Version 2.1 was released in September the same year, adding Seirai Island and Watatsumi Island. Version 2.2 added Tsurumi Island. Enkanomiya was introduced in version 2.4 in January 2022. To access this area, players must complete the World Quests "The Moon-Bathed Deep" and "The Still Water's Flow".

== Reception ==
Critics have given positive evaluations of Inazuma's cultural and environmental design. Outlets such as Kotaku and 3DM all noted that its design shows improvement compared to the game's earlier regions, Mondstadt and Liyue. New York Times commentator Ben Dooley pointed out that after the game's release, there had been controversy about its alleged imitation of The Legend of Zelda: Breath of the Wild; miHoYo used Inazuma to dispel these rumors and to reassure Japanese players. The region received praise for its use of Japanese aesthetics and elements. Kotaku editor Sisi Jiang mentioned that Inazuma received a certain amount of support from Japan's soft power. Austin Wood, editor of GamesRadar+, said that Inazuma is an important milestone in Genshin Impact, which has shed the shadow of Breath of the Wild and created a unique style. Commentator Lian Po wrote in 3DM that Inazuma is a "qualitative leap" compared to the early scene design of the game. The large number of cave scenes in the Inazuma area not only conforms to the humanistic setting of the area, but also provides a rich gameplay. The editor of GameLook believes that Inazuma has created a unique style in terms of "history, humanities and geography" and praised the experience of exploring the area. Editor Kento Iwase of GAME Watch was reminded of Japanese-style architecture in Kyoto and other places, which are naturally familiar to Japanese people, and the scenery will also change with time.

"Electro Cube" devices like this one are an example of the puzzles found in Inazuma. The symbols on each cube light up and change when attacked by a player, and some puzzles have the cubes rotate. The rotation and lighting changes can affect adjacent cubes or a specific set of cubes, so attacking different cubes is required to solve the puzzle and obtain rewards. When the puzzle is solved, the cubes will stay lit.

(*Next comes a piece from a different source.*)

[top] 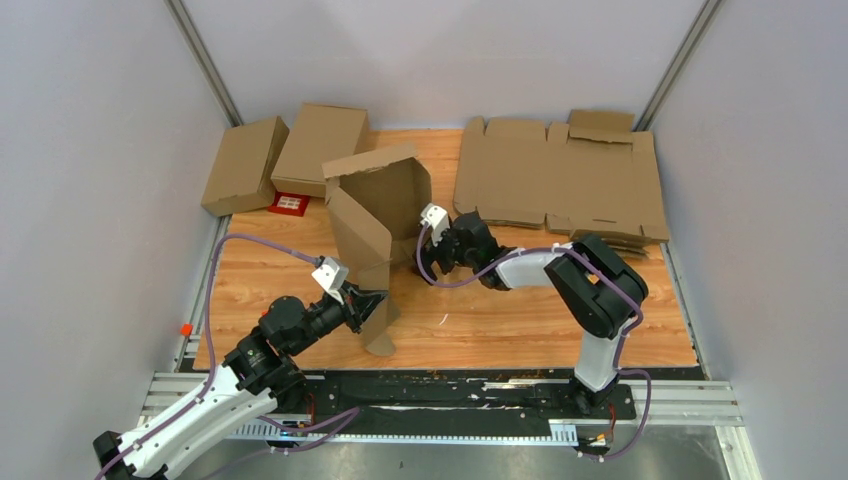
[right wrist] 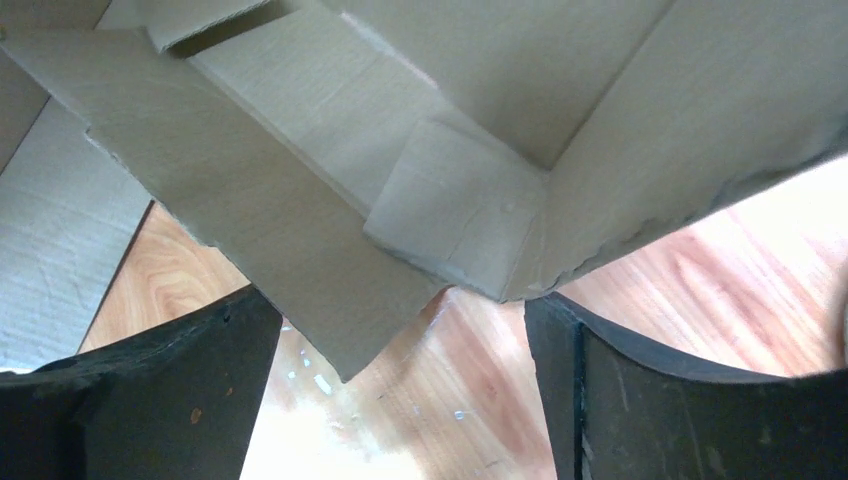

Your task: Fold the paper box

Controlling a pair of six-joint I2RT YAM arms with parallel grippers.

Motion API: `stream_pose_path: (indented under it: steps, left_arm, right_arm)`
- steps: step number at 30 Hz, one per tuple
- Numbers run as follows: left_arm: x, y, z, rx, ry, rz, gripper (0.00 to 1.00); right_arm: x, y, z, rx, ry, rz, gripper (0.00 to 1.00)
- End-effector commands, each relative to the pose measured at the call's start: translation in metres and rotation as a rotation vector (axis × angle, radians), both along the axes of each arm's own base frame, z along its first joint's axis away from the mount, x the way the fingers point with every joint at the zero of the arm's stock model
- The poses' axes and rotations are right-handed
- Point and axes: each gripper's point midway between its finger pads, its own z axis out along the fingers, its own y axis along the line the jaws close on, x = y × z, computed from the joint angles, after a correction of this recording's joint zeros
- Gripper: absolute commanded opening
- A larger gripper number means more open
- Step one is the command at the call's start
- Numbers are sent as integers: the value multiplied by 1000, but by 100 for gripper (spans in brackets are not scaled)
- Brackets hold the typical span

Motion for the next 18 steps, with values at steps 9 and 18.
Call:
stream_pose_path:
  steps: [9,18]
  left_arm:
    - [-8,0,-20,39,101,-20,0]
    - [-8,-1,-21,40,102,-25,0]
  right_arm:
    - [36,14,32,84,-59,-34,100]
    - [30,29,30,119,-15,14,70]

The puzzles and gameplay design of the Inazuma region have attracted the attention of many commentators. One editor on Chinese site Youxi Putao said the puzzle-solving gameplay has become completely independent since Inazuma, and the puzzle-solving process has become more complicated. They said, "it is more closely integrated with the theme and design of the entire map". Another editor pointed out that the puzzle content of Inazuma is richer than that of the early game, diversifying players' puzzle-solving experiences. Sisi Jiang criticized the difficulty of the puzzles in the Inazuma region as higher than those in earlier regions, and the time invested in the puzzles is not proportional to the rewards obtained for solving them.

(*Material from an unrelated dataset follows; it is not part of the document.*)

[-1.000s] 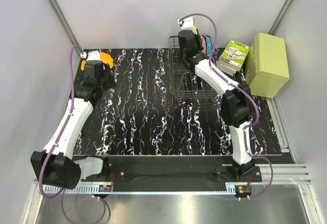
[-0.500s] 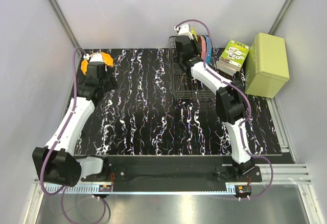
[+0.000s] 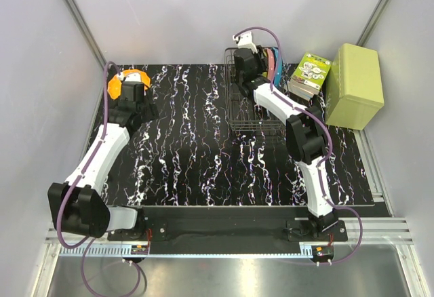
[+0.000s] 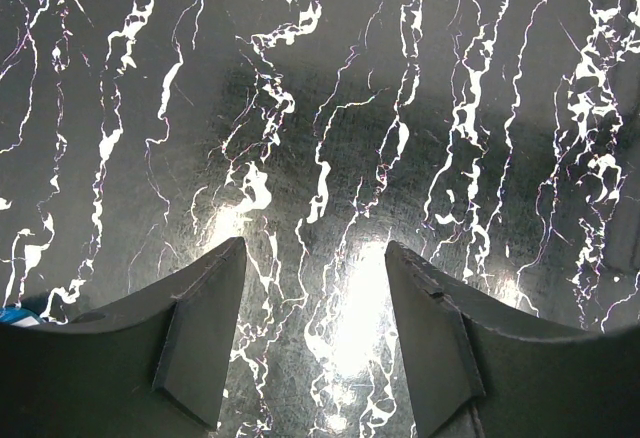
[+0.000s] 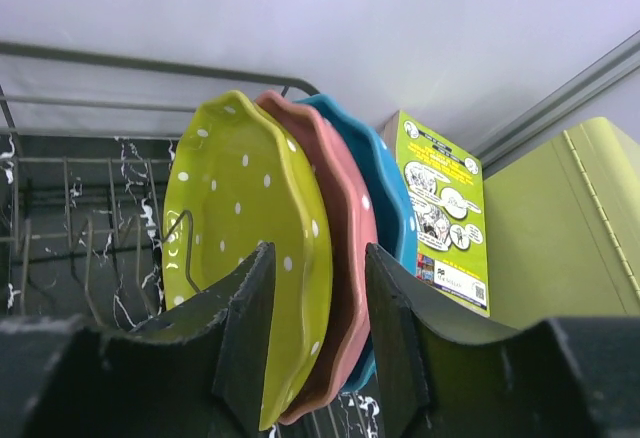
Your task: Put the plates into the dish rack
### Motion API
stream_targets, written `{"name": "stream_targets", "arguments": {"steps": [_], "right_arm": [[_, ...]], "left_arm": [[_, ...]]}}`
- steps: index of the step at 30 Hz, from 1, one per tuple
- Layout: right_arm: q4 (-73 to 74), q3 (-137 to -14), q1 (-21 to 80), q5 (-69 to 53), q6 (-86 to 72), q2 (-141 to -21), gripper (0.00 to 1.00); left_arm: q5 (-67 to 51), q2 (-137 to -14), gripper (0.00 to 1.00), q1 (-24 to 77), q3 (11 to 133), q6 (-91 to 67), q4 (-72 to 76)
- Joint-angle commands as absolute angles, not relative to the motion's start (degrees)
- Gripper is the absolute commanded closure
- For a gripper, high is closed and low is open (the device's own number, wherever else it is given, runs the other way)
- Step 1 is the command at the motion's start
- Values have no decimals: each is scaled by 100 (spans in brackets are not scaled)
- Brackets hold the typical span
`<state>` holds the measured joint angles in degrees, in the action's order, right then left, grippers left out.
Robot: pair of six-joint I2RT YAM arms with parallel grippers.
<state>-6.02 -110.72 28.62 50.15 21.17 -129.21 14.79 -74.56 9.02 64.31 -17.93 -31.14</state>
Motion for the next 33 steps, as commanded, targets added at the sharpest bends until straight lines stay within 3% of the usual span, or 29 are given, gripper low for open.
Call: {"name": "stream_targets", "arguments": {"steps": [1,5,7,8,10,12,13,14,16,17,20,27,33], "right_arm": [[-1160,-11276,2821,5168,2127,-12806,53],[-1212,-11206,2856,5133,2153,-12648,53],[-1300,-11127,2909,5019,2223,-12359,50],[-1170,-11110,2944,4984,2163,-12244,46],[-557,-11249,3058,4757,1865,-11963,31],[567,-11303,3155,4414,1427,-11630,17],[954,-11259,3164,3516,1319,-11480,10],[1584,-11120,3164,2967,1257,-11331,1],[2159,-11013,3155,1347,1239,-10944,0],[2615,-10908,3155,849,1248,-10838,0],[3092,-10566,3155,-358,1090,-10530,0],[3129,-9739,3129,-922,765,-10099,0],[3067,-9457,3094,-1019,668,-9976,0]], "left_arm": [[1424,-7453,37,897,6601,-1749,-2883],[1441,-7523,37,896,6653,-1426,-2804],[1747,-7698,19,896,6951,-621,-2472],[2106,-7960,5,896,7083,-267,-2252],[2145,-8321,1,835,7276,915,-1137],[1689,-9251,1,739,8249,1361,-1385],[1435,-9655,24,573,8766,1536,-1798],[797,-10581,43,467,10059,1547,-2350],[336,-11553,100,108,11384,1285,-3906],[99,-12402,100,27,12530,1196,-4337],[-36,-13478,100,-228,13681,1108,-5053],[-113,-14150,100,-711,13931,257,-4440],[-18,-14238,100,-800,13738,457,-4350]]}}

Some commentators have pointed out other design highlights of Inazuma. Brian Ashcraft of Kotaku says that the modification of the details of the swords used by Inazuma characters demonstrates miHoYo's respect for Japanese culture, a move that was well received by Japanese players. Lian Po believes that the art and music of Inazuma is consistent and reflects the "tension caused by Inazuma's isolation". Sisi Jiang praised the plot design of the sidequests in Inazuma, such as the Sacred Sakura Cleansing Ritual, for effectively introducing Inazuma's early history, and described the Tsurumi Island questline as tightly interwoven and meticulously designed, saying these side quests surpassed the quality of the main storyline. Jiang also gave high praise to Enkanomiya, calling its music the most stunning of any area introduced since Inazuma's release and noting that the lore surrounding Orobashi completely changed his perception of the character. Bruno Yonezawa of Screen Rant described Inazuma as the game's most underrated region.